Google DeepMind、AI世界生成ツール「Project Genie」を公開:テキストや画像からゲーム世界を創造

Google DeepMindが「Project Genie」を発表

Google DeepMindは、テキストプロンプトや画像からインタラクティブなゲーム世界を生成できるAIツール「Project Genie」へのアクセスを一般向けに開放しました。この画期的なツールは、Googleの最新世界モデル「Genie 3」、画像生成モデル「Nano Banana Pro」、そして「Gemini」の組み合わせによって駆動されています。

1月29日木曜日から、米国のGoogle AI Ultra加入者は、この実験的な研究プロトタイプを試用できるようになりました。これは、DeepMindがより高性能な世界モデルの開発を急ぐ中で、ユーザーからのフィードバックと訓練データを収集するための広範な取り組みの一環です。

世界モデル競争の激化

世界モデルは、環境の内部表現を生成し、将来の結果を予測し、行動を計画するために使用されるAIシステムです。DeepMindの研究者を含む多くのAIリーダーは、世界モデルが汎用人工知能(AGI)を達成するための重要な一歩であると考えています。

しかし、当面の間、DeepMindのような研究室は、ビデオゲームやその他のエンターテイメントから始まり、シミュレーション内でエンボディドエージェント(ロボット)を訓練する分野へと枝分かれしていく市場投入計画を構想しています。

DeepMindの「Project Genie」のリリースは、世界モデル競争が激化し始めた時期と重なります。昨年後半にはFei-Fei LiのWorld Labsが初の商用製品「Marble」をリリースし、AIビデオ生成スタートアップのRunwayも最近世界モデルを発表しました。また、元MetaのチーフサイエンティストYann LeCunのスタートアップAMI Labsも世界モデルの開発に注力するとされています。

「Project Genie」の機能と課題

「Project Genie」は、「ワールドスケッチ」から始まり、環境とメインキャラクターの両方に対してテキストプロンプトを提供することで世界を生成します。「Nano Banana Pro」がプロンプトに基づいて画像を生成し、それをGenieがインタラクティブな世界の出発点として利用します。既存のワールドを新しい解釈にリミックスしたり、ギャラリーの厳選されたワールドを探索したりすることも可能です。
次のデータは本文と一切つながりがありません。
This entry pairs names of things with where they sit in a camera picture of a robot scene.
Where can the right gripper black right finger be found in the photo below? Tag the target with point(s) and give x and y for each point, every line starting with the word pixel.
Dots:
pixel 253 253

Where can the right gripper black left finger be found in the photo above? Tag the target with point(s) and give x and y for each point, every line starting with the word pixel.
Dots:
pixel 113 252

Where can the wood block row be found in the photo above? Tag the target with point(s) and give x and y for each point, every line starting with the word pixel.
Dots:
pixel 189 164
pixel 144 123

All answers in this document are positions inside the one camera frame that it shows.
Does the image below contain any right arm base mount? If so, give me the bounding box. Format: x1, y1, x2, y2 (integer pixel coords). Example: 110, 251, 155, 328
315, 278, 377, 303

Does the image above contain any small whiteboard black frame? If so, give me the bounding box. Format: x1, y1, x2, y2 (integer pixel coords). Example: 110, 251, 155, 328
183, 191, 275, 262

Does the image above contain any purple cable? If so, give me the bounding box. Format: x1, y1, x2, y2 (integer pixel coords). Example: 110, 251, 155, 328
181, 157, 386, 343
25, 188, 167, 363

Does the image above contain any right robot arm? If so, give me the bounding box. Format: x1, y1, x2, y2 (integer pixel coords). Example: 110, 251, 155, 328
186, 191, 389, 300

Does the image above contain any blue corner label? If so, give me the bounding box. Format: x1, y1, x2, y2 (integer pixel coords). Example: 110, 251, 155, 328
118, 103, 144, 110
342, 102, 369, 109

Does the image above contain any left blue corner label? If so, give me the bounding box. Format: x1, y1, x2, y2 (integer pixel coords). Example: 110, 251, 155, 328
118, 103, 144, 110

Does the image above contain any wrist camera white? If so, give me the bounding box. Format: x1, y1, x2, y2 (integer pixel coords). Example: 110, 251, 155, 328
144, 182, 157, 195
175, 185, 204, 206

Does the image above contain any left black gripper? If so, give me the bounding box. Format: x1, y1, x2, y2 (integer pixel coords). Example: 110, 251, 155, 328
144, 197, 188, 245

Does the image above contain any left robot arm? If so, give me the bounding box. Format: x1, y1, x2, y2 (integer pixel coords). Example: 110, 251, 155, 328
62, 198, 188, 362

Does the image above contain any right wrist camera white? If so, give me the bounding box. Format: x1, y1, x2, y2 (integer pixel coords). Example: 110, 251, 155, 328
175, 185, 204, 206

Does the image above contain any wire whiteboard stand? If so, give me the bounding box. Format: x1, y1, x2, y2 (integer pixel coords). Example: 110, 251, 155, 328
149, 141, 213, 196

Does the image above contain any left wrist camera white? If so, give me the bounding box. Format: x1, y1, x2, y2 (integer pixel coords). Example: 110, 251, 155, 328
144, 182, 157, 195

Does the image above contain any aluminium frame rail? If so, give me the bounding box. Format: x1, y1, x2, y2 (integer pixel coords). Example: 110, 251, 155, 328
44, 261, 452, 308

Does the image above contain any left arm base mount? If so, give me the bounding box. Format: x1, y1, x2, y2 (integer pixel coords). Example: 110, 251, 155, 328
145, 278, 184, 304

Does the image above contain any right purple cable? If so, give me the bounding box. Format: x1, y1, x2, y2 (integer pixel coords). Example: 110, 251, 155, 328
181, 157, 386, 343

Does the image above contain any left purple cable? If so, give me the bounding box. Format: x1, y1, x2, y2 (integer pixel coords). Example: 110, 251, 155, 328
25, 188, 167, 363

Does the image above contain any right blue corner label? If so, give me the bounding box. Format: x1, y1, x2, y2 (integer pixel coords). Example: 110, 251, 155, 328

しかし、DeepMindの研究者たちは、このツールの実験的な性質について率直に語っています。プレイ可能な世界を印象的に生成することもあれば、意図に反する不可解な結果を生み出すこともあり、一貫性に課題があるとのことです。

  • 生成時間の制限:現在、DeepMindは生成とナビゲーションを60秒に制限しています。これは、計算資源の制約によるもので、より多くのユーザーにアクセスを提供するための措置です。
  • 表現の得意・不得意:水彩画やアニメスタイルなど、芸術的なプロンプトに基づく世界生成には優れていますが、フォトリアリスティックな世界や映画のような世界では、しばしばビデオゲームのような見た目になり、現実感に欠ける傾向があります。
  • ナビゲーションの難しさ:W-A-S-Dキーなどによるナビゲーションは、慣れないユーザーにとっては難しい場合があり、反応しないことや誤った方向に進むこともありました。
  • 著作権保護:Googleは昨年Disneyから停止勧告を受けており、Disney関連や著作権で保護されたコンテンツの生成はできません。

今後の展望

DeepMindの研究ディレクターであるShlomi Fruchter氏は、現在の課題を認識しており、チームは現実感の向上インタラクション機能の強化に取り組んでいくと述べています。

「Project Genie」はまだ実験段階のプロトタイプですが、Fruchter氏は「人々が毎日戻ってくるようなエンドツーエンドの製品とは考えていないが、興味深くユニークで、他の方法では実現できない何かの片鱗がすでに見えている」と語っています。これは、AIによる世界生成の未来に向けた重要な一歩となるでしょう。